═════ Entries provided ═════

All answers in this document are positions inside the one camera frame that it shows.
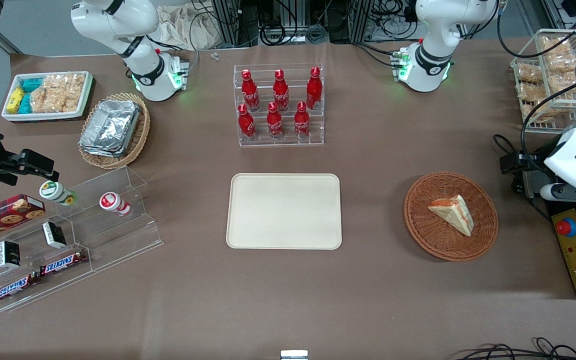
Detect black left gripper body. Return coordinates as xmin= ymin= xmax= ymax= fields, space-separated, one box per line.
xmin=522 ymin=149 xmax=552 ymax=199

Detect snickers chocolate bar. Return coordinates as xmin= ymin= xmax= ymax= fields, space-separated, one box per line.
xmin=0 ymin=272 xmax=42 ymax=305
xmin=39 ymin=249 xmax=89 ymax=278

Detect red plaid cookie box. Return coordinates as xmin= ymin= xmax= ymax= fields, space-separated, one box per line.
xmin=0 ymin=194 xmax=47 ymax=246

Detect black floor cables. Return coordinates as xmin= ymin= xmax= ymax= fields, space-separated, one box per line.
xmin=460 ymin=337 xmax=576 ymax=360

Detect yellow snack packet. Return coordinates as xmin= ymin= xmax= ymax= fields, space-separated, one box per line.
xmin=6 ymin=87 xmax=26 ymax=115

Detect beige crumpled cloth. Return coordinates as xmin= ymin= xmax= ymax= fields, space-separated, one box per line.
xmin=155 ymin=4 xmax=222 ymax=51

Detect white wire basket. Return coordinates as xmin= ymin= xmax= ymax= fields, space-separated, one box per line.
xmin=510 ymin=28 xmax=576 ymax=134

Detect small black white box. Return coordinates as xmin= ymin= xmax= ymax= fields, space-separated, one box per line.
xmin=0 ymin=240 xmax=22 ymax=270
xmin=42 ymin=221 xmax=68 ymax=250

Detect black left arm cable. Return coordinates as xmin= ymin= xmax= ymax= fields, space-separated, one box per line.
xmin=496 ymin=10 xmax=576 ymax=151

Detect light oval wicker basket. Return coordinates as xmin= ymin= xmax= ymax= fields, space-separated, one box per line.
xmin=77 ymin=92 xmax=152 ymax=170

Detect white rectangular snack tray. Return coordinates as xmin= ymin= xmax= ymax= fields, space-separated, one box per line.
xmin=1 ymin=71 xmax=94 ymax=123

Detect clear acrylic stepped stand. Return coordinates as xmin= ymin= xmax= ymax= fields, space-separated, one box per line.
xmin=0 ymin=166 xmax=165 ymax=314

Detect brown round wicker basket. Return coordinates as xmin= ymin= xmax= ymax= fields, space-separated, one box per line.
xmin=403 ymin=172 xmax=499 ymax=263

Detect triangular sandwich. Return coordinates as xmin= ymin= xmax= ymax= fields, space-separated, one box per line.
xmin=428 ymin=194 xmax=475 ymax=238

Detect red cola bottle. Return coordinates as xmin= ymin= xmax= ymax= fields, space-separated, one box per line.
xmin=266 ymin=102 xmax=285 ymax=140
xmin=237 ymin=103 xmax=257 ymax=141
xmin=294 ymin=101 xmax=311 ymax=139
xmin=272 ymin=69 xmax=291 ymax=112
xmin=241 ymin=69 xmax=261 ymax=112
xmin=306 ymin=66 xmax=324 ymax=111

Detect beige plastic tray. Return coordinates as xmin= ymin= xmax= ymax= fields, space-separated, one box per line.
xmin=226 ymin=173 xmax=343 ymax=250

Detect stack of foil trays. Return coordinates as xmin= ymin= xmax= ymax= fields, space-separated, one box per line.
xmin=78 ymin=99 xmax=143 ymax=159

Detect clear acrylic bottle rack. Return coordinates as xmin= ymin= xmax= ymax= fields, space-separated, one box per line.
xmin=233 ymin=63 xmax=326 ymax=148

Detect clear bag of rice crackers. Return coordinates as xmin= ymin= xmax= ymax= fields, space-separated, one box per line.
xmin=30 ymin=73 xmax=87 ymax=114

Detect green lid yogurt bottle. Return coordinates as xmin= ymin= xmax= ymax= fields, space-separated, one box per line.
xmin=38 ymin=180 xmax=78 ymax=207

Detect red lid yogurt bottle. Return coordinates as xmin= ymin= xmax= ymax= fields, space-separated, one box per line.
xmin=99 ymin=192 xmax=133 ymax=217

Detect clear bag of fried snacks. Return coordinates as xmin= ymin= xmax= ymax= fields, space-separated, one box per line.
xmin=539 ymin=36 xmax=576 ymax=95
xmin=515 ymin=64 xmax=544 ymax=85
xmin=517 ymin=82 xmax=555 ymax=123

═════

Problem description » Repeat the entries word for word and skip the pictures.

Worked solution »
All answers in this document are positions inside the one camera frame that it shows.
Detect black left gripper body. Return coordinates as xmin= ymin= xmax= ymax= fields, space-separated, one box per line.
xmin=522 ymin=149 xmax=552 ymax=199

Detect snickers chocolate bar. Return coordinates as xmin= ymin= xmax= ymax= fields, space-separated, one box per line.
xmin=0 ymin=272 xmax=42 ymax=305
xmin=39 ymin=249 xmax=89 ymax=278

Detect red plaid cookie box. Return coordinates as xmin= ymin= xmax= ymax= fields, space-separated, one box per line.
xmin=0 ymin=194 xmax=47 ymax=246

Detect black floor cables. Return coordinates as xmin= ymin= xmax= ymax= fields, space-separated, one box per line.
xmin=460 ymin=337 xmax=576 ymax=360

Detect yellow snack packet. Return coordinates as xmin= ymin= xmax= ymax= fields, space-separated, one box per line.
xmin=6 ymin=87 xmax=26 ymax=115

Detect beige crumpled cloth. Return coordinates as xmin= ymin= xmax= ymax= fields, space-separated, one box per line.
xmin=155 ymin=4 xmax=222 ymax=51

Detect white wire basket. Return coordinates as xmin= ymin= xmax= ymax= fields, space-separated, one box per line.
xmin=510 ymin=28 xmax=576 ymax=134

Detect small black white box. Return coordinates as xmin= ymin= xmax= ymax= fields, space-separated, one box per line.
xmin=0 ymin=240 xmax=22 ymax=270
xmin=42 ymin=221 xmax=68 ymax=250

Detect black left arm cable. Return coordinates as xmin= ymin= xmax= ymax= fields, space-separated, one box per line.
xmin=496 ymin=10 xmax=576 ymax=151

Detect light oval wicker basket. Return coordinates as xmin= ymin= xmax= ymax= fields, space-separated, one box per line.
xmin=77 ymin=92 xmax=152 ymax=170

Detect white rectangular snack tray. Return coordinates as xmin= ymin= xmax= ymax= fields, space-separated, one box per line.
xmin=1 ymin=71 xmax=94 ymax=123

Detect clear acrylic stepped stand. Return coordinates as xmin= ymin= xmax= ymax= fields, space-separated, one box per line.
xmin=0 ymin=166 xmax=165 ymax=314

Detect brown round wicker basket. Return coordinates as xmin= ymin= xmax= ymax= fields, space-separated, one box per line.
xmin=403 ymin=172 xmax=499 ymax=263

Detect triangular sandwich. Return coordinates as xmin= ymin= xmax= ymax= fields, space-separated, one box per line.
xmin=428 ymin=194 xmax=475 ymax=238

Detect red cola bottle. Return coordinates as xmin= ymin= xmax= ymax= fields, space-separated, one box per line.
xmin=266 ymin=102 xmax=285 ymax=140
xmin=237 ymin=103 xmax=257 ymax=141
xmin=294 ymin=101 xmax=311 ymax=139
xmin=272 ymin=69 xmax=291 ymax=112
xmin=241 ymin=69 xmax=261 ymax=112
xmin=306 ymin=66 xmax=324 ymax=111

Detect beige plastic tray. Return coordinates as xmin= ymin= xmax= ymax= fields, space-separated, one box per line.
xmin=226 ymin=173 xmax=343 ymax=250

Detect stack of foil trays. Return coordinates as xmin= ymin= xmax= ymax= fields, space-separated, one box per line.
xmin=78 ymin=99 xmax=143 ymax=159

Detect clear acrylic bottle rack. Return coordinates as xmin= ymin= xmax= ymax= fields, space-separated, one box per line.
xmin=233 ymin=63 xmax=326 ymax=148

Detect clear bag of rice crackers. Return coordinates as xmin= ymin= xmax= ymax= fields, space-separated, one box per line.
xmin=30 ymin=73 xmax=87 ymax=114

Detect green lid yogurt bottle. Return coordinates as xmin= ymin= xmax= ymax= fields, space-separated, one box per line.
xmin=38 ymin=180 xmax=78 ymax=207

Detect red lid yogurt bottle. Return coordinates as xmin= ymin= xmax= ymax= fields, space-separated, one box per line.
xmin=99 ymin=192 xmax=133 ymax=217

Detect clear bag of fried snacks. Return coordinates as xmin= ymin= xmax= ymax= fields, space-separated, one box per line.
xmin=539 ymin=36 xmax=576 ymax=95
xmin=515 ymin=64 xmax=544 ymax=85
xmin=517 ymin=82 xmax=555 ymax=123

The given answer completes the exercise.